Preclinical study probing primary stability of dental implants in synthetic and natural bones

• Published in: International journal of applied ceramic technology Vol. 20; no. 2; pp. 842 - 855
• Main Authors: Shetty, Vibha, S, Santhosh Kumar, Mishra, Deepa, N, Rakesh, Barui, Srimanta, Basu, Bikramjit
• Format: Journal Article
• Language: English
• Published: Malden Wiley Subscription Services, Inc 01.03.2023
• Subjects: Biomechanics; Bones; dental implant; Dental implants; Design; Hydroxyapatite; Insertion; insertion and removal torque; macro‐ and micro‐threads; natural bones; Polymers; Polyurethane resins; primary stability; sawbones; Stability; Torque
• ISSN: 1546-542X; 1744-7402
• DOI: 10.1111/ijac.14276

The natural bone is a biological example of a polymer–ceramic composite with a higher volume fraction of nanosized ceramic (around 65% hydroxyapatite) dispersed in polymer (collagenous) matrix. The loading of a dental implant involves the biomechanical interactions of the implant with such natural composites in the jaw bones of human subjects. In particular, the insertion torque responses of the dental implant are related to the implant design, in particular the external thread morphology, which influences the primary stability of the implant.

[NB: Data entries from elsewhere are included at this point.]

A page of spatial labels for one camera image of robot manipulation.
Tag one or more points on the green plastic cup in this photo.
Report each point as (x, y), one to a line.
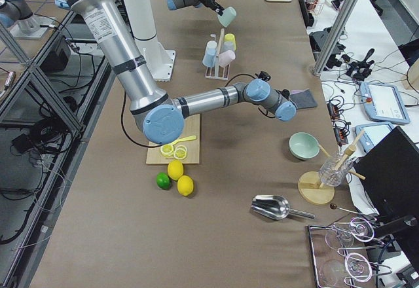
(229, 14)

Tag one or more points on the pink plastic cup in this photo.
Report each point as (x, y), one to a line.
(225, 58)

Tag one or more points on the yellow plastic cup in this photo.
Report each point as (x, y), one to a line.
(229, 42)

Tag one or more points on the light blue plastic cup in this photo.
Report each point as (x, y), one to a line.
(209, 57)

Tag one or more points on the wooden cutting board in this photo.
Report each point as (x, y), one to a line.
(192, 127)

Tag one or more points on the grey folded cloth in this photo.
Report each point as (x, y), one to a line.
(303, 99)

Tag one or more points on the yellow plastic knife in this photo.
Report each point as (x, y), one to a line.
(183, 139)

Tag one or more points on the lemon slice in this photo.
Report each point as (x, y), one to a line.
(180, 152)
(167, 150)

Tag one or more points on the mint green bowl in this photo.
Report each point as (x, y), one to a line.
(303, 146)

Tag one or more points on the green lime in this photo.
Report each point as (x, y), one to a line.
(163, 181)

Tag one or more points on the blue teach pendant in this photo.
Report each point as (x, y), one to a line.
(373, 133)
(382, 102)

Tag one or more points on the clear glass mug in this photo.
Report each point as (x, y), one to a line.
(330, 175)

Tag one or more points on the wooden mug tree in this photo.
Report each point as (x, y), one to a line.
(315, 192)

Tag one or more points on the metal scoop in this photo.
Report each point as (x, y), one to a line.
(276, 207)

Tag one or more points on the black computer monitor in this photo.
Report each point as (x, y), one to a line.
(391, 175)

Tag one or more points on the metal glass rack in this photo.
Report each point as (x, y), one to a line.
(339, 256)

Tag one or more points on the white wire cup rack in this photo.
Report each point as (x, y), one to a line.
(217, 72)

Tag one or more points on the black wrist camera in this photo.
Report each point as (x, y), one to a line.
(263, 75)

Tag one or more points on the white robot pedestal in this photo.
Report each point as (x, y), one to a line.
(159, 60)

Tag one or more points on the aluminium frame post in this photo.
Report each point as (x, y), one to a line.
(345, 11)

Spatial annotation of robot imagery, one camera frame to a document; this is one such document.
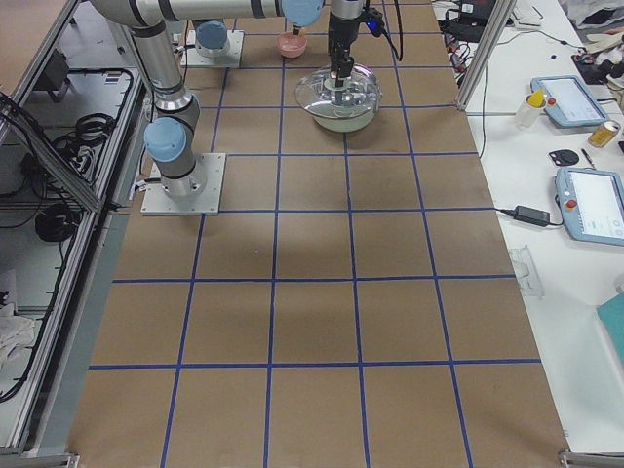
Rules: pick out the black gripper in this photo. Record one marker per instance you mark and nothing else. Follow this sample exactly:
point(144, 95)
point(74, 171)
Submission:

In this study, the effect of the bone properties (polyurethane‐based synthetic bone, porcine and human cadaver lumbar bone) and clinically relevant implant driving protocols on the insertion and removal torques of newly designed implant variants (hybrid threads with macro‐ and micro‐threads) were assessed, quantitatively and qualitatively. It was observed that torque response increased with an increase in bone density, irrespective of the implant designs. The torque response of the implants in both synthetic and natural bones was benchmarked with the commercially available implant. The implants with bone cutting partial macro‐threads at the apical end without inter thread gap exhibited comparable clinically relevant results with respect to control implants and were found to be most suitable for implantation into natural bone.